Ironically, perhaps, Zimmerman headlined his fliers with a famous quote from Anglo-Irish statesman Edmund Burke:  "The only thing necessary for the triumph of evil is for good men to do nothing."  He would have been better off quoting another Anglo-Irishman, Oscar Wilde: "No good deed goes unpunished."

 

The local NAACP, with whom Zimmerman worked on the Sherman Ware case, instinctively turned its back on him as soon as he was accused of racist profiling in the shooting death of Trayvon Martin.  On March 26, a month after the shooting, George's older brother Robert sent an impassioned letter to local NAACP head Turner Clayton asking him to "call off the dogs. Period.

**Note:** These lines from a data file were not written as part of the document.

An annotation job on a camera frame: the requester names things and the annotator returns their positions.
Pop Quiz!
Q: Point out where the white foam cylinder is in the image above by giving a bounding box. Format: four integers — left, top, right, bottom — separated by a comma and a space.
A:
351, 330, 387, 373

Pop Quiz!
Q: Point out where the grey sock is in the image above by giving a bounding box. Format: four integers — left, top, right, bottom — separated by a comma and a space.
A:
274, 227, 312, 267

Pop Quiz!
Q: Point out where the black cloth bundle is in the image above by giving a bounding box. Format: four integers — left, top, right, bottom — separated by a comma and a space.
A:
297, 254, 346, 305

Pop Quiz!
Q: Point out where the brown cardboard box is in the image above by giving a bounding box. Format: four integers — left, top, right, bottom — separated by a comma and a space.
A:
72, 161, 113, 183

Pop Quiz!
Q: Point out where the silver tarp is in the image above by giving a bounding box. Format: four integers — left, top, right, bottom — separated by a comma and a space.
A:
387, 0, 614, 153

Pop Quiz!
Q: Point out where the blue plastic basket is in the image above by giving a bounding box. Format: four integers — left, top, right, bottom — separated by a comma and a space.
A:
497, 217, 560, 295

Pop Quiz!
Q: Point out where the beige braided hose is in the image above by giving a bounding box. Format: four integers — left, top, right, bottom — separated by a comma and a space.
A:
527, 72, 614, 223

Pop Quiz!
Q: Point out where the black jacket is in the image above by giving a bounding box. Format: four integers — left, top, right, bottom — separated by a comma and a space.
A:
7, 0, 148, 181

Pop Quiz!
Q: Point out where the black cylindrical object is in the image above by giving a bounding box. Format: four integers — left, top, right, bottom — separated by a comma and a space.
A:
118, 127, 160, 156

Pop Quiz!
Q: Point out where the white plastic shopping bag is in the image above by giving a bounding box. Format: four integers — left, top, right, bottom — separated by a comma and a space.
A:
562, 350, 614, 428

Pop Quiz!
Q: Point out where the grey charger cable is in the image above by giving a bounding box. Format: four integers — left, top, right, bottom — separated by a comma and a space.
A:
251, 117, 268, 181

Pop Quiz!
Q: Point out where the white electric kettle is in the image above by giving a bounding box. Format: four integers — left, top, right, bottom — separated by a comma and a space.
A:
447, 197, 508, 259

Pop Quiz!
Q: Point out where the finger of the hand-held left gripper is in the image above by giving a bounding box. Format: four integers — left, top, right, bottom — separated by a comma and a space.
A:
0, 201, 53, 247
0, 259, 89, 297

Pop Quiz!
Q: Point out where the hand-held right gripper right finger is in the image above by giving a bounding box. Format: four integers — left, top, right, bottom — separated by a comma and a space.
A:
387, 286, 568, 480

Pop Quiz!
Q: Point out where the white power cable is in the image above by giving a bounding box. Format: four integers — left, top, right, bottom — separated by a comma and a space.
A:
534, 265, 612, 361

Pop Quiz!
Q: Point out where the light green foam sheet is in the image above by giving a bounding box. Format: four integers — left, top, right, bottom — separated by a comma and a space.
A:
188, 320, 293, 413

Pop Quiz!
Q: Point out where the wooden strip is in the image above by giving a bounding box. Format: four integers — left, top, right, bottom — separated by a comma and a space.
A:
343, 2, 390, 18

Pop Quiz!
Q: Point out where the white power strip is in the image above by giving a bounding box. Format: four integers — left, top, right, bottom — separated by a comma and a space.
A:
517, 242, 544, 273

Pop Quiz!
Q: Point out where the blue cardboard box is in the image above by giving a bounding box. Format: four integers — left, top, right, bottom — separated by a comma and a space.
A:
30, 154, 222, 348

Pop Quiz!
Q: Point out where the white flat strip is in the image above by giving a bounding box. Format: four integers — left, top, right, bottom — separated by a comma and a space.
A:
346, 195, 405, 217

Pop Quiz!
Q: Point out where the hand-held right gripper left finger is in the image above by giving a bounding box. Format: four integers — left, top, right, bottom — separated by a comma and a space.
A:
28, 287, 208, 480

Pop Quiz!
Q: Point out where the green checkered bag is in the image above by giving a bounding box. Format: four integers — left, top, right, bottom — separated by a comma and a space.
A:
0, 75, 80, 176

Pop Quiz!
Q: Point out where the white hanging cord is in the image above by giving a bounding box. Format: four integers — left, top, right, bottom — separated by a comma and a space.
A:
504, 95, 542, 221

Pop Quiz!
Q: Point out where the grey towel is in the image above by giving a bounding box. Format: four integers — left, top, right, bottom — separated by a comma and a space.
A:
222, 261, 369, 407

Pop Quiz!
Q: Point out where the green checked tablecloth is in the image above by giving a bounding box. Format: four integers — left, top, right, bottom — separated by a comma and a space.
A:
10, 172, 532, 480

Publicly and swiftly."

 

As Robert reminded Clayton, Zimmerman's "was the only non-black face in the meetings for justice" in the Ware case.  "It's time for you to end the race issue in this matter and call for cooler heads to prevail," Robert pleaded -- but without success, or even the expectation of it.

 

Ware's attorney, in fact, was Natalie Jackson, now a key player on Team Trayvon.  When the Zimmerman family talked publicly about George's involvement in the Ware case, Jackson denied that Zimmerman had handed out any fliers and dismissed the family's attempt to establish Zimmerman's commitment to racial justice.  "It's a PR strategy, a propaganda campaign," said Jackson.  "His friends and family are doing him a big disservice by race-baiting."

 

Although Judge Debra Nelson ruled against the inclusion of almost any negative information about Martin in the upcoming trial, the defense had managed to get much of that information into the public sphere.  CNN, for instance, headlined its article on the May 28 ruling "Marijuana, fights, guns: Zimmerman loses key pretrial battles."  Below the headline was a photo of the young Martin, a near-saint only months back, recycling a lungful of marijuana smoke.  If nothing else, the media were catching on to Martin's less than saintly behavior.

 

The media missed, however, O'Mara's reference to homelessness and Martin's attitude towards it.  O'Mara informed Judge Nelson that Martin had a keen interest in fighting and that he had video proof of the same. The charmless Nelson made one of her rare stabs at humor by implying that if attendance at a fight were proof of criminality, half of America would be in jail.

 

O'Mara countered by saying that Martin not only attended fights, but that he also recorded them on video, including "one where two buddies of his are beating up a homeless guy."  The video recorded a crime. The State of Florida had had this video in possession for months and took no follow-up action.  As O'Mara made clear at the most recent hearing, the State had concealed critical evidence all along.  He even produced a whistleblower from the state attorney's office to hammer home his point.

 

Judge Nelson made no comment on the beating of the homeless man. She had a case to misdirect, and she wasn't about to quibble over something as insignificant as justice.